第30話 お礼

「……それで、ここはこの公式を使うと、簡単に解けるようになってだな」


 結局、俺はテストが迫る中、休み時間には、前野に勉強を教えることになってしまった。


 前野はたしかに自己申告したとおり、確かに、あまり勉強ができる感じではなかったが、教えると理解はしてくれたので、頭は悪くないのだと思った。


「なるほど。後田君に説明されて理解できたよ」


「……今まで理解できてなかったのか。じゃあ、誰かに聞けばよかったのに」


「誰かって? 私、聞く相手いないんだけど」


 微妙に反応しづらい言葉をなげかけてくる前野。俺は返答せずにそのまま教えるのを続ける。

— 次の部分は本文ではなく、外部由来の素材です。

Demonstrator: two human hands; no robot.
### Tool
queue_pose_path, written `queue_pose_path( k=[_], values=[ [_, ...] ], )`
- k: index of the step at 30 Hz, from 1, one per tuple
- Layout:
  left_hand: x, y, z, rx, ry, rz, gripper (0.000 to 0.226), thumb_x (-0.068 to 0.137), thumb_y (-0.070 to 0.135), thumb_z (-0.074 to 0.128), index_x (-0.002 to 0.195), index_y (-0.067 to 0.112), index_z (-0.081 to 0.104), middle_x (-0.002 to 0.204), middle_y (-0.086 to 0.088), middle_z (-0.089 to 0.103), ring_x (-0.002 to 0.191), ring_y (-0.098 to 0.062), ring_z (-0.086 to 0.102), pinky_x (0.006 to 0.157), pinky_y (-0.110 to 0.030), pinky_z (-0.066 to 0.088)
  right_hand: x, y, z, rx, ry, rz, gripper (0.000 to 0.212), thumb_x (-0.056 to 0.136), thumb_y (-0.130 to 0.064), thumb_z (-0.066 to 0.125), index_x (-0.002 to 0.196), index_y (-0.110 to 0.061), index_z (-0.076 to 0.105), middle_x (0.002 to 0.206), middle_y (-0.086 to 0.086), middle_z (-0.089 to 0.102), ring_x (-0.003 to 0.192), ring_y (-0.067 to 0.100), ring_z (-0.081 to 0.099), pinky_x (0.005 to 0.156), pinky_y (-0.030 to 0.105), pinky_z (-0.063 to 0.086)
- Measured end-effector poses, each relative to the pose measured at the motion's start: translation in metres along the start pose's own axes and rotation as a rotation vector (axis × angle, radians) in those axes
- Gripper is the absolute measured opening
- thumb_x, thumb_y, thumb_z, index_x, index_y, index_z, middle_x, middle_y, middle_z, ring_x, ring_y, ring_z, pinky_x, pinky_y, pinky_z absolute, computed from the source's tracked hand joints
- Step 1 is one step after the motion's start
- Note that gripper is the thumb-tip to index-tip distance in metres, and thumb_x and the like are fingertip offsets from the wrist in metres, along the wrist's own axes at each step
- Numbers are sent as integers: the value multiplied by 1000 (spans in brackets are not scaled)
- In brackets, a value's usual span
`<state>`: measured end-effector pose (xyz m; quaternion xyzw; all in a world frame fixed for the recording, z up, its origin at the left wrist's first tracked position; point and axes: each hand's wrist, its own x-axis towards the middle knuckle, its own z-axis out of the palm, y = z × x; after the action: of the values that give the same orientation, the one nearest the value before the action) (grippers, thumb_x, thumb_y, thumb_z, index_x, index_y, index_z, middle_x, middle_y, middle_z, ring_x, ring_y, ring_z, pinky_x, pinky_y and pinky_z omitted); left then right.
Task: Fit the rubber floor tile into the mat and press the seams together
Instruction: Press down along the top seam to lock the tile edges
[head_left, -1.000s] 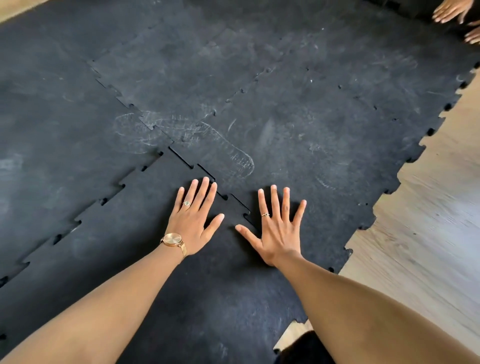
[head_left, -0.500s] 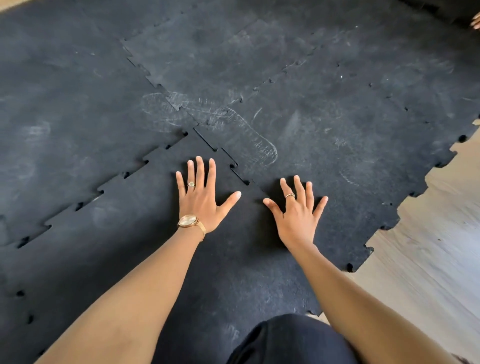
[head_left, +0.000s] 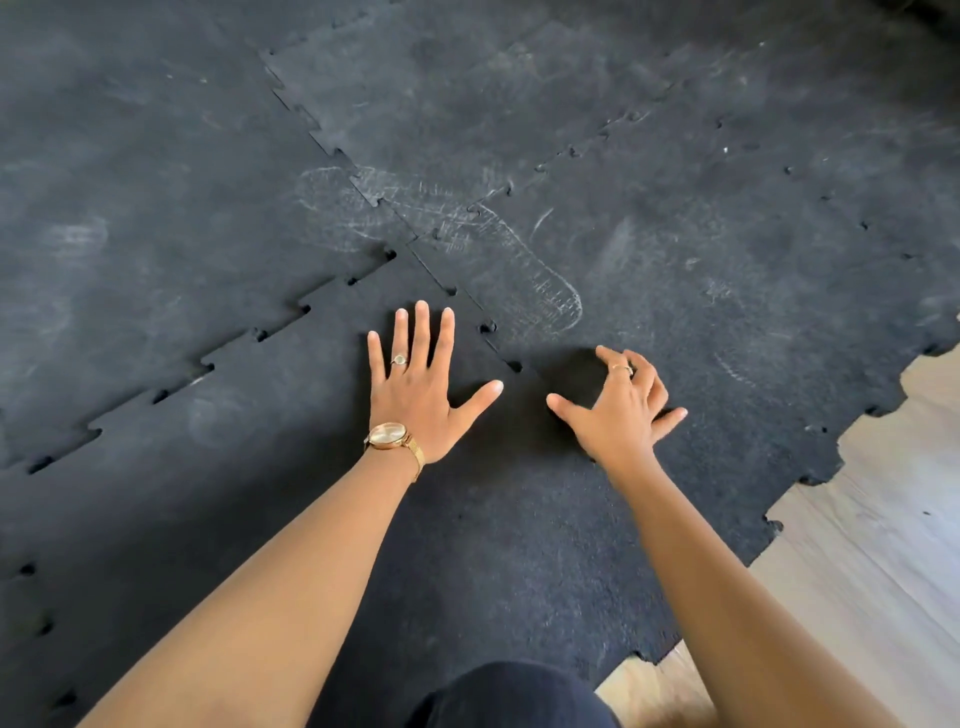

 それから休み時間が終了する直前まで俺は前野に勉強を教えていた。


「ふぅ。なんだか、少し頭が良くなった気がするね」


「……そうか。そりゃあ、良かった」


「それにしても、後田君、勉強できるんだね。驚いたよ」


「……まぁ、お前は俺のこと、頭悪そうだと思っていたものな」


「まぁ、それはそうだけど。とにかく、もし、今回赤点とらなかったら、何かお礼をしなくちゃね」


 そう言って優しく俺に微笑みかける前野。


 まぁ、どうせ、またぬいぐるみとか、キーホルダーなんだろうけど……お礼、という言葉に情けないながらも期待してしまうのであった。